* How to complete this task
Find the line with "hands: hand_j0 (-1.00" in the records below. Copy it and every line after it, up to and including the line with "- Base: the".

[Stored data]
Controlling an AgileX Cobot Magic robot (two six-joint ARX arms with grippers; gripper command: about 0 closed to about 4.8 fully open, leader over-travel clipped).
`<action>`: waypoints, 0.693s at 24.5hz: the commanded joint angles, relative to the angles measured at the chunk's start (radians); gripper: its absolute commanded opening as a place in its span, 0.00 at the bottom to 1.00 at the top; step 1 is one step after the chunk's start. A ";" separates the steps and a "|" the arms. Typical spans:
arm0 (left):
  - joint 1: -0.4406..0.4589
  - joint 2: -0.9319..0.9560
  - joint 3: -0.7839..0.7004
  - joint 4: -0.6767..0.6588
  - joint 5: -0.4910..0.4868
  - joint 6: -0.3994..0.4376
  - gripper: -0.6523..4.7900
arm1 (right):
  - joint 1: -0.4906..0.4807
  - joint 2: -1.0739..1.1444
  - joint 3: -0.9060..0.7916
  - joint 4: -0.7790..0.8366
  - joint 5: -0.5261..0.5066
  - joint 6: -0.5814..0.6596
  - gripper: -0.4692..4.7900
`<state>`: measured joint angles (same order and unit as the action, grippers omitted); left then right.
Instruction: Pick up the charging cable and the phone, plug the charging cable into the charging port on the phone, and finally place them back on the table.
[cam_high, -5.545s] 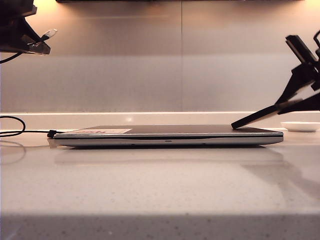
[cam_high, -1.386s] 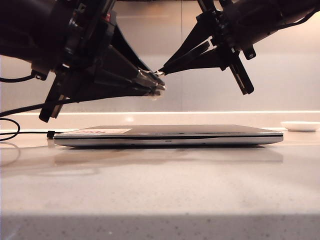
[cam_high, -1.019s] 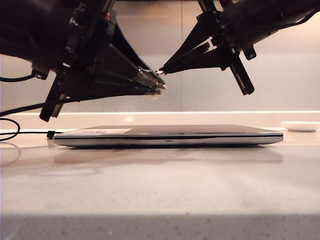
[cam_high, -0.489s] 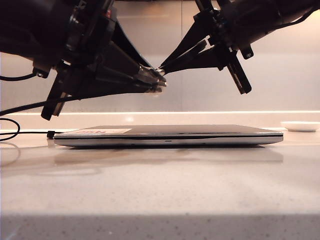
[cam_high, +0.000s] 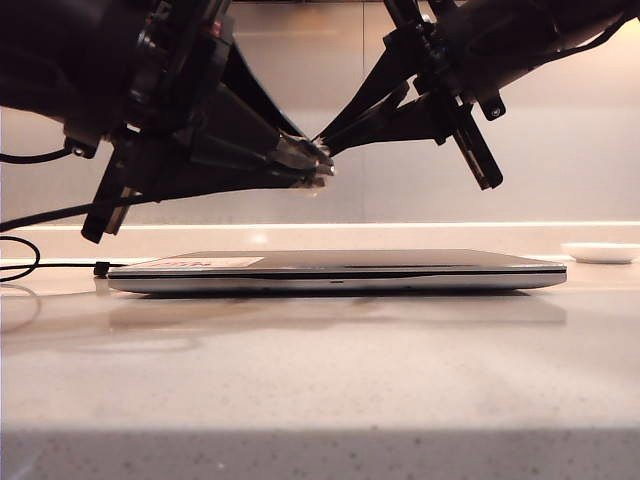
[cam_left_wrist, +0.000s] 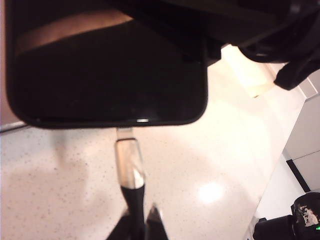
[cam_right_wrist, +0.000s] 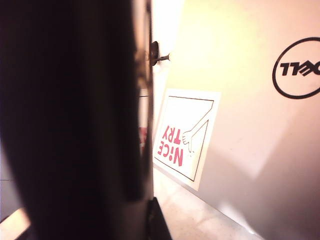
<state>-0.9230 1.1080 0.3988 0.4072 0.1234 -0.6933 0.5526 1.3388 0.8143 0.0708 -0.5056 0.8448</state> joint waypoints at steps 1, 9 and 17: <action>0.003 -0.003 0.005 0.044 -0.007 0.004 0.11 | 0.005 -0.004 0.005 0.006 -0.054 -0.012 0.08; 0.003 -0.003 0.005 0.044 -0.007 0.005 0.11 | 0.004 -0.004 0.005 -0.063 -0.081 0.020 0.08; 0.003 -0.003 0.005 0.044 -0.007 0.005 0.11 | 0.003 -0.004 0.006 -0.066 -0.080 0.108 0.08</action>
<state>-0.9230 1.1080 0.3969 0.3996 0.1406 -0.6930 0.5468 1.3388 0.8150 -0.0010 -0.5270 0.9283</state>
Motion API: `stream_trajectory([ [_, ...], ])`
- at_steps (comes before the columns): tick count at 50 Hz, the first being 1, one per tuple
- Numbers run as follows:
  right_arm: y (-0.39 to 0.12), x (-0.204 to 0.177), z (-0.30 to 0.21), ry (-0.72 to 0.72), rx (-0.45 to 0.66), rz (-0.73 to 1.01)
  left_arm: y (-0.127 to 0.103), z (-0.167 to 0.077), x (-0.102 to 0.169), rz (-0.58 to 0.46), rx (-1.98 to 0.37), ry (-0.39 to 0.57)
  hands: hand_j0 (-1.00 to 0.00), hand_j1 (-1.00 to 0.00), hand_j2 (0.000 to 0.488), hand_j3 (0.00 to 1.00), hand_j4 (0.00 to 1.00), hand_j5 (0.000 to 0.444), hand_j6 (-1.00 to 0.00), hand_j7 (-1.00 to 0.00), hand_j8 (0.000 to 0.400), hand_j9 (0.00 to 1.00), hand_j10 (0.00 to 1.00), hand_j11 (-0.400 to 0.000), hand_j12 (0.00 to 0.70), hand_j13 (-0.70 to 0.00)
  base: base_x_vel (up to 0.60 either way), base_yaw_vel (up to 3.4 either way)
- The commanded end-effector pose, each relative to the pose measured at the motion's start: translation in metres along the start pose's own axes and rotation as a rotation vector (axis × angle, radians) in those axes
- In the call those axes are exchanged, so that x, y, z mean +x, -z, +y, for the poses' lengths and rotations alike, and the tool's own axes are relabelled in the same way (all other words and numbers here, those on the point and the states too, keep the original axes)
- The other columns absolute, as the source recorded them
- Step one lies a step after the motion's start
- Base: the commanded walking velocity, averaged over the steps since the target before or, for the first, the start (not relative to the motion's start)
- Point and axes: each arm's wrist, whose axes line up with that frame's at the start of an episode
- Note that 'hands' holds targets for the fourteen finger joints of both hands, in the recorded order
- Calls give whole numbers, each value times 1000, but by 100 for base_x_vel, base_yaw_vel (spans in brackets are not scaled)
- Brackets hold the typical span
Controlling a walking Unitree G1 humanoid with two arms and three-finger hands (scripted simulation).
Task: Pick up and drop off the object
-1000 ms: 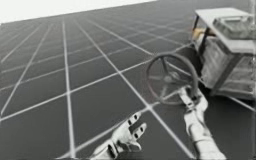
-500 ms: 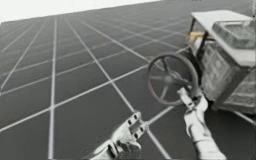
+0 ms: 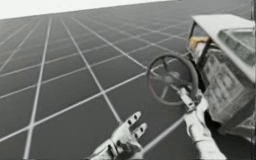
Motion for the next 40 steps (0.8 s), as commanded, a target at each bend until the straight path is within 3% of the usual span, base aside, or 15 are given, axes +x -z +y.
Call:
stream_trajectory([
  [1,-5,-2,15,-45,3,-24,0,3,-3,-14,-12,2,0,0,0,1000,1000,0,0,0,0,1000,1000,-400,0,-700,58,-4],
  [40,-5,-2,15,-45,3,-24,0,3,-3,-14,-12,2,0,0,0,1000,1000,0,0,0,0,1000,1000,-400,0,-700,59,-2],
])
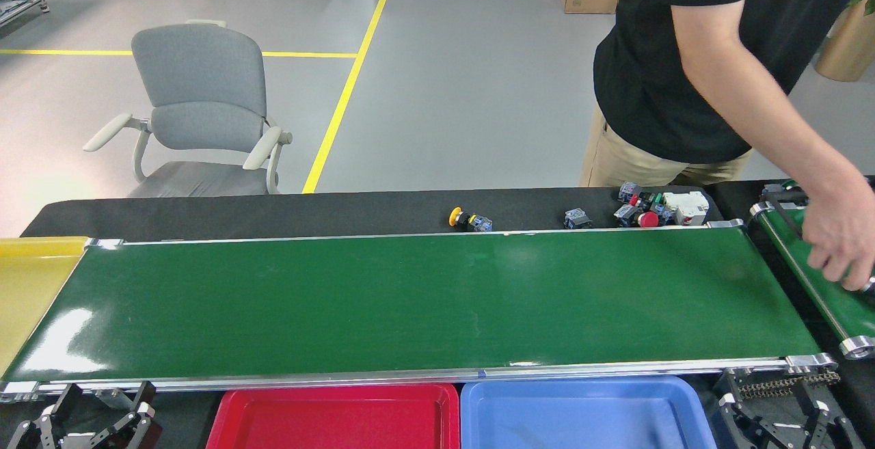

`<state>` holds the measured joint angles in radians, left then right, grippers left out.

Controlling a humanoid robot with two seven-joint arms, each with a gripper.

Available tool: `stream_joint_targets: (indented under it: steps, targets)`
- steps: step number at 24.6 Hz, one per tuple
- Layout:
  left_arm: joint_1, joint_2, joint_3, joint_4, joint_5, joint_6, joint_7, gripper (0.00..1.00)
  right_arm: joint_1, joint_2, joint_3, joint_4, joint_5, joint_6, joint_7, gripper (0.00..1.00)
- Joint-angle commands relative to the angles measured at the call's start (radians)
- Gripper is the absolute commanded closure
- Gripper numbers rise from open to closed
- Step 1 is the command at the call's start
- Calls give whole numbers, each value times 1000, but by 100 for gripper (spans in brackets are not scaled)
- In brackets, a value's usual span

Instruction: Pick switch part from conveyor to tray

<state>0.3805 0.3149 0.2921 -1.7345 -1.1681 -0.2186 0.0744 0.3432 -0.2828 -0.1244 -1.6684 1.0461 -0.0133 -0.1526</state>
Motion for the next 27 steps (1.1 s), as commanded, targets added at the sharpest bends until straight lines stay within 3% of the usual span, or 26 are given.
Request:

* The completed task
  hands: hand_j0 (-1.00 to 0.00), hand_j1 (-1.00 to 0.00), hand_j2 (0.000 to 0.488), hand_j3 (0.00 to 1.00), hand_j4 (0.00 to 1.00), hand_j5 (0.000 to 0.444), hand_j6 (-1.00 to 0.00), hand_j7 (-1.00 to 0.00), hand_j8 (0.000 to 0.400), hand_j9 (0.00 to 1.00), hand_j10 (0.00 to 1.00), hand_j11 (-0.400 to 0.000), hand_j12 (0.00 to 0.70), hand_j13 (-0.70 to 0.00)
  base: base_x_vel (up to 0.60 either way), base_yaw_vel (up to 3.4 either way)
- The commanded end-effector pose, each relative to the pose measured at the motion's start: translation in metres along the start pose's own axes and rotation as a rotation vector (axis × angle, radians) in those axes
- In the call those axes are exchanged, so that x, y, z mean +x, -z, +y, for the poses' lengths and rotations alike, and the tool's own axes are relabelled in the same way (all other words and numbers here, those on the point and the states too, keep the original axes)
- The other columns absolute, as the source recorded them
- Step one lies a step after the motion's start
- Base: the commanded walking velocity, averaged over the steps since the target before or, for the first, the start (not relative to the motion's start)

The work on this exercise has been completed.